--- Provided material ---

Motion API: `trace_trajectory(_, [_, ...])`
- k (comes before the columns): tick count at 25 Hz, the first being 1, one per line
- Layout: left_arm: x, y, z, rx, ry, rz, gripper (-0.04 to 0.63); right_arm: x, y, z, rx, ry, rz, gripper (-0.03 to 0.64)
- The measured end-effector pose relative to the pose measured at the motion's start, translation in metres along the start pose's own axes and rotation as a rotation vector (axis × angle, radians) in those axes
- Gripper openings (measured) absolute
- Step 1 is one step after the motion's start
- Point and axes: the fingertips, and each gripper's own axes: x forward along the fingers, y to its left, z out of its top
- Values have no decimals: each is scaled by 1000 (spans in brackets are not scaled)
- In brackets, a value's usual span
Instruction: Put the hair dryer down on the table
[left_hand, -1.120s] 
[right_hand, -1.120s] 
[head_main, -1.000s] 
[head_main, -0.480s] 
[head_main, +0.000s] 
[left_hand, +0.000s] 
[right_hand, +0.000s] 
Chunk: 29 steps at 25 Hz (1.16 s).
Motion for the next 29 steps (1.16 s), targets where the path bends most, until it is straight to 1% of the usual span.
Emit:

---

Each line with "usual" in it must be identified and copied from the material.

- In brackets, a value's usual span
Motion for the next 29 steps (1.16 s), targets where the path bends most, until it is straight to 1% of the usual span.

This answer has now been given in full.